__PROBLEM STATEMENT__
Each line of the material must be returned exactly.
■ ■ ■ ■ ■
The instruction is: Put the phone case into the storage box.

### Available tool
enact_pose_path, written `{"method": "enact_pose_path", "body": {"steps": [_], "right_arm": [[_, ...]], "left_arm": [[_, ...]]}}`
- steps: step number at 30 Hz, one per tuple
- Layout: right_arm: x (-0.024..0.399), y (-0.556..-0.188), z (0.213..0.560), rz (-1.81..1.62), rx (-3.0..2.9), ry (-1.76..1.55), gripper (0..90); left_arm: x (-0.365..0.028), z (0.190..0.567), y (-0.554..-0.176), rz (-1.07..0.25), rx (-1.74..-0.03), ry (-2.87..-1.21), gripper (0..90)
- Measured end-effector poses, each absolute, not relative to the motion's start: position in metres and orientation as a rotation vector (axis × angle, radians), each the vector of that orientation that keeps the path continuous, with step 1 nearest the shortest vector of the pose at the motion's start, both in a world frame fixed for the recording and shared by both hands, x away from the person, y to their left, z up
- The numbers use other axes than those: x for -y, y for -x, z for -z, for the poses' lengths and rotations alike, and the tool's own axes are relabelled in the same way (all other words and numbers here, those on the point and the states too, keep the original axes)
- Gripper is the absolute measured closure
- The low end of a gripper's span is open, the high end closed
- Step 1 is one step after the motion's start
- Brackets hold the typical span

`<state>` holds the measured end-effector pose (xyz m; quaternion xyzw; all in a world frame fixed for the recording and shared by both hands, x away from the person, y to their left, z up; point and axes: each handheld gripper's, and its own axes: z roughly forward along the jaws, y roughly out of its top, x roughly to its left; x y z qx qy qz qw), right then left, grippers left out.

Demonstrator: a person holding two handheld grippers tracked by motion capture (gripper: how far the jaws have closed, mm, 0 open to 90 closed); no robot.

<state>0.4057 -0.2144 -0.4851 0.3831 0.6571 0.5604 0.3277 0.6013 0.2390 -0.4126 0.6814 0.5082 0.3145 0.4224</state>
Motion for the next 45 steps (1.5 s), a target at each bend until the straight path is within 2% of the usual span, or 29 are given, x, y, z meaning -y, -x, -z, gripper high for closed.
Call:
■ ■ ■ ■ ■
__YOUR SOLUTION__
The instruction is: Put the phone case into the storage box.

### Available tool
enact_pose_path, written `{"method": "enact_pose_path", "body": {"steps": [_], "right_arm": [[_, ...]], "left_arm": [[_, ...]]}}`
- steps: step number at 30 Hz, one per tuple
- Layout: right_arm: x (-0.024..0.399), y (-0.556..-0.188), z (0.213..0.560), rz (-1.81..1.62), rx (-3.0..2.9), ry (-1.76..1.55), gripper (0..90); left_arm: x (-0.365..0.028), z (0.190..0.567), y (-0.554..-0.176), rz (-1.07..0.25), rx (-1.74..-0.03), ry (-2.87..-1.21), gripper (0..90)
- Measured end-effector poses, each absolute, not relative to the motion's start: position in metres and orientation as a rotation vector (axis × angle, radians), each the vector of that orientation that keeps the path continuous, with step 1 nearest the shortest vector of the pose at the motion's start, both in a world frame fixed for the recording and shared by both hands, x away from the person, y to their left, z up
- The numbers use other axes than those: x for -y, y for -x, z for -z, for the poses' lengths and rotations alike, and the tool's own axes are relabelled in the same way (all other words and numbers here, those on the point and the states too, keep the original axes)
- Gripper is the absolute measured closure
- The low end of a gripper's span is open, the high end closed
- Step 1 is one step after the motion's start
- Brackets hold the typical span

`<state>` holds the measured end-effector pose (xyz m; quaternion xyzw; all in a world frame fixed for the recording and shared by both hands, x away from the person, y to their left, z up; point and axes: each handheld gripper's, and its own axes: z roughly forward along the jaws, y roughly out of its top, x roughly to its left; x y z qx qy qz qw), right then left, grippers left out.

Demonstrator: a person holding two handheld grippers tracked by motion capture (gripper: how far the jaws have closed, mm, 0 open to 90 closed); no robot.

<state>0.4057 -0.2144 -0.4851 0.3831 0.6571 0.5604 0.3277 0.6013 0.2390 -0.4126 0.6814 0.5082 0.3145 0.4224</state>
Motion for the next 45 steps (1.5 s), a target at each bend until the straight path is within 2% of the usual span, or 29 are given, x, y, z meaning -y, -x, -z, gripper high for closed.
Call:

The output requires nothing else.